The GroupBy object created below, sorted in descending order by `TOTAL EMISSIONS`, shows us that **energy** is the highest-emitting sector while **tech** comes last out of our four sectors.

In [None]:
# Average scope values by sector in descending order of average total emissions

avg_sectors = sectors.groupby('SECTOR').mean(numeric_only=True).round(0).sort_values(by='TOTAL EMISSIONS', ascending=False)[['SCOPE 1', 'SCOPE 2 (location-based)', 'SCOPE 3',  'TOTAL EMISSIONS']]
avg_sectors

In [None]:
# Average Corporate Revenues converted to USD

sectors.groupby('SECTOR').mean(numeric_only=True).sort_values(by='REVENUE IN USD', ascending=False).round(0)[['REVENUE IN USD']]


### A rough look at highest-emitting companies on average

This GroupBy object shows us the highest-emitting companies on average, sorted by average `TOTAL EMISSIONS`. 

*NOTE: This is not a completely reflective ranking because it doesn't take into account the companies that don't report certain scope values (indicated by NaN).*

In [None]:
sectors.groupby('COMPANY NAME').mean(numeric_only=True).drop(columns=['YEAR']).sort_values(by='TOTAL EMISSIONS', ascending=False)

### Average Emissions by Country of Origin

Now let's take a look at the average emissions by country of origin, still sorting by average `TOTAL EMISSIONS` in descending order.

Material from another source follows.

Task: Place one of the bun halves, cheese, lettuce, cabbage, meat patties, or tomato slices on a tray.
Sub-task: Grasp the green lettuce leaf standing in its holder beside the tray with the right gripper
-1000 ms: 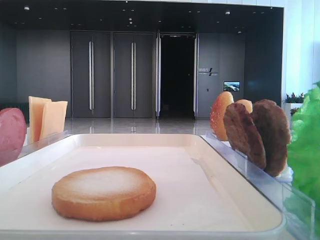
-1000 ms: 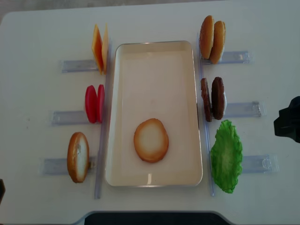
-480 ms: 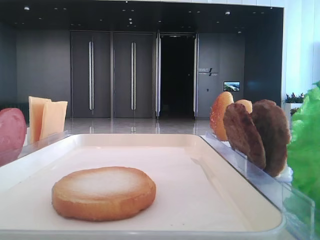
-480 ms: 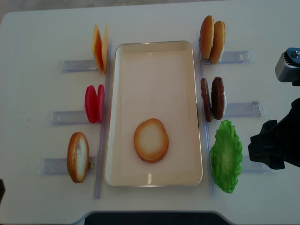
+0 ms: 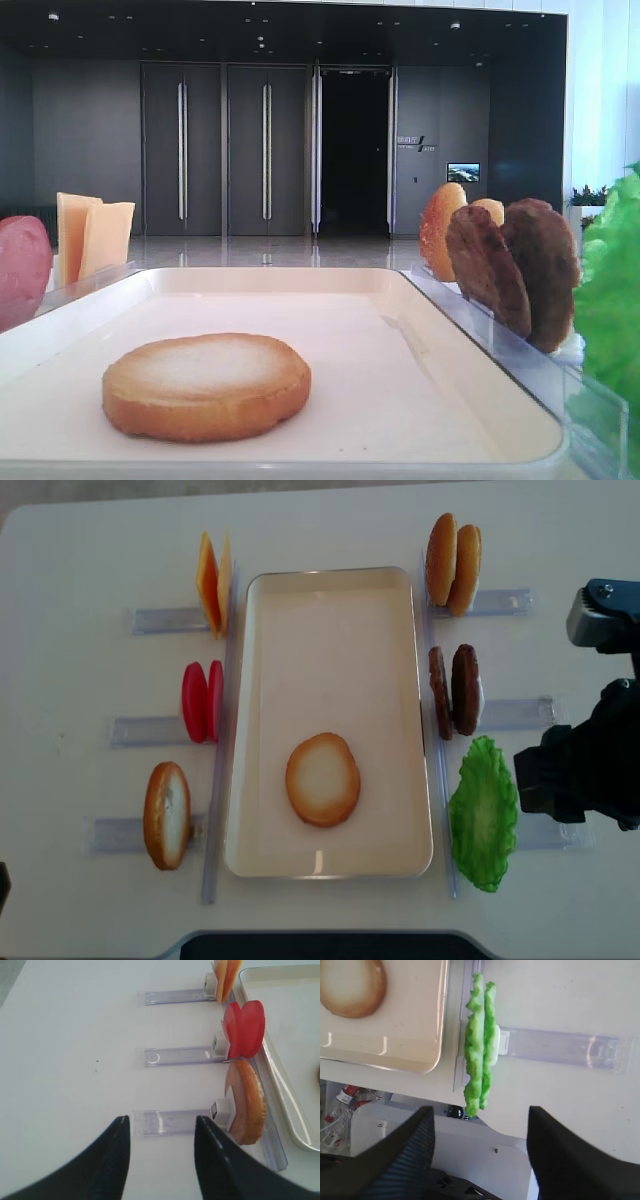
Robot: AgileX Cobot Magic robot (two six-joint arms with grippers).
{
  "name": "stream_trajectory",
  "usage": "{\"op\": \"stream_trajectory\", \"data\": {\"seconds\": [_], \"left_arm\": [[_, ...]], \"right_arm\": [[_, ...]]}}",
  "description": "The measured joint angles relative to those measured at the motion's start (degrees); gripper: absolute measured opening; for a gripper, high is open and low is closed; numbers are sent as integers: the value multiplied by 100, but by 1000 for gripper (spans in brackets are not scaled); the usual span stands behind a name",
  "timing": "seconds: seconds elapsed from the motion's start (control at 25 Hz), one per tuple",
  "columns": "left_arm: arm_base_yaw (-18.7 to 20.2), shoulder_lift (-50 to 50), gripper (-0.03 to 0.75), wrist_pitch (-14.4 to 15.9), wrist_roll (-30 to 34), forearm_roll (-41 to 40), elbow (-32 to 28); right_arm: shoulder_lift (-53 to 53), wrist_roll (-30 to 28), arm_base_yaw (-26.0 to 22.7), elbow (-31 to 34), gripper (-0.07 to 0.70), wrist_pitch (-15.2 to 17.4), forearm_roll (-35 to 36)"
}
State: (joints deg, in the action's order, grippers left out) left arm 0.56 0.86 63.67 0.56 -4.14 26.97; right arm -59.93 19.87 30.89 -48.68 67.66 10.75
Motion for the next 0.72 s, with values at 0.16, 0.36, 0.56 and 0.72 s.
{"op": "stream_trajectory", "data": {"seconds": [0.16, 0.36, 0.56, 0.72], "left_arm": [[0, 0, 327, 0, 0, 0, 0], [0, 0, 327, 0, 0, 0, 0], [0, 0, 327, 0, 0, 0, 0], [0, 0, 327, 0, 0, 0, 0]], "right_arm": [[-414, -95, 0, 0, 421, -199, -2], [-858, -242, 0, 0, 421, -362, -2], [-1220, -405, 0, 0, 421, -531, 35], [-1367, -520, 0, 0, 419, -688, 45]]}}
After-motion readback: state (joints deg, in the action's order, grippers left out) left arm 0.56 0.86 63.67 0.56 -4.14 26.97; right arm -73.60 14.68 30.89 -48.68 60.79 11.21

*NOTE: I am still working on figuring out how to differentate companies with more than one country of origin.*

In [None]:
avg_ByCountry = sectors.groupby('COUNTRY OF ORIGIN').mean(numeric_only=True).drop(columns=['YEAR', 'TOTAL REVENUE (miillion $)']).round(0).sort_values(by='TOTAL EMISSIONS', ascending=False)

avg_ByCountry

The first row corresponds to **Shell**, last row corresponds to **Molson Coors**.

In [None]:
# scratch work code cell, replace elipses with any code you'd like to try

...

---

# SECTION 3) Visualizations

### CDP Submission: Who Reported to CDP?

The purpose of this section is to view the proportion of companies across all sectors who reported to CDP.

In [None]:
# Proportion of CDP submissions over number of reports

submission_percentage = (sum(sectors['SUBMIT TO CDP'] == True) / sectors.shape[0]) * 100

print('Across all sectors, ' + str(round(submission_percentage,0))+ '% of companies submitted to cdp')

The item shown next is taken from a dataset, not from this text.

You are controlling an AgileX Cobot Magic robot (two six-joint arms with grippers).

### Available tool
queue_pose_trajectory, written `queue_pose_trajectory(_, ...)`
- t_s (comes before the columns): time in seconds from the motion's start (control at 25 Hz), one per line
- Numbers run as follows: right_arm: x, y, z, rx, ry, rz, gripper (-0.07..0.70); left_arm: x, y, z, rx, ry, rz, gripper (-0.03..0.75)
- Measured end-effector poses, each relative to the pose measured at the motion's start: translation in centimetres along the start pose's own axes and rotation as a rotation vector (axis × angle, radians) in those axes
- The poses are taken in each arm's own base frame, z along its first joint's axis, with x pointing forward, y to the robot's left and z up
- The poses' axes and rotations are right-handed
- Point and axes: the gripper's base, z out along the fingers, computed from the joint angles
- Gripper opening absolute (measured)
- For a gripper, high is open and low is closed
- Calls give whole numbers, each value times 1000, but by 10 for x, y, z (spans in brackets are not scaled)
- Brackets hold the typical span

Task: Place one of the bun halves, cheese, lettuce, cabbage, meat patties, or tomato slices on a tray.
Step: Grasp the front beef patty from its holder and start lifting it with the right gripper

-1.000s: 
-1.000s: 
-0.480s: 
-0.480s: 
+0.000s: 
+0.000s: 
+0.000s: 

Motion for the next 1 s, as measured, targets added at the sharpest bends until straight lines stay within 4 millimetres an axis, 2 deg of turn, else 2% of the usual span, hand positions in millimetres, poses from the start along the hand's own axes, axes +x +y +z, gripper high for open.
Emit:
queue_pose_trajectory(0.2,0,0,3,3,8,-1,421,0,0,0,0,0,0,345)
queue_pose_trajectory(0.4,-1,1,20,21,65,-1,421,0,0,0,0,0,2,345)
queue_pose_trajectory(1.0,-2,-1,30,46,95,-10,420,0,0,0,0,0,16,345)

Now we know 70% of our data comes from CDP submissions. To compare CDP submissions per sector visually, I created a **count plot** using `sectors`.

In [None]:
# Plot counts of submissions

sns.countplot(x='SECTOR', hue='SUBMIT TO CDP', data=sectors)
plt.xlabel('Sector')
plt.ylabel('Count')
plt.title('Count of CDP Submissions by Sector')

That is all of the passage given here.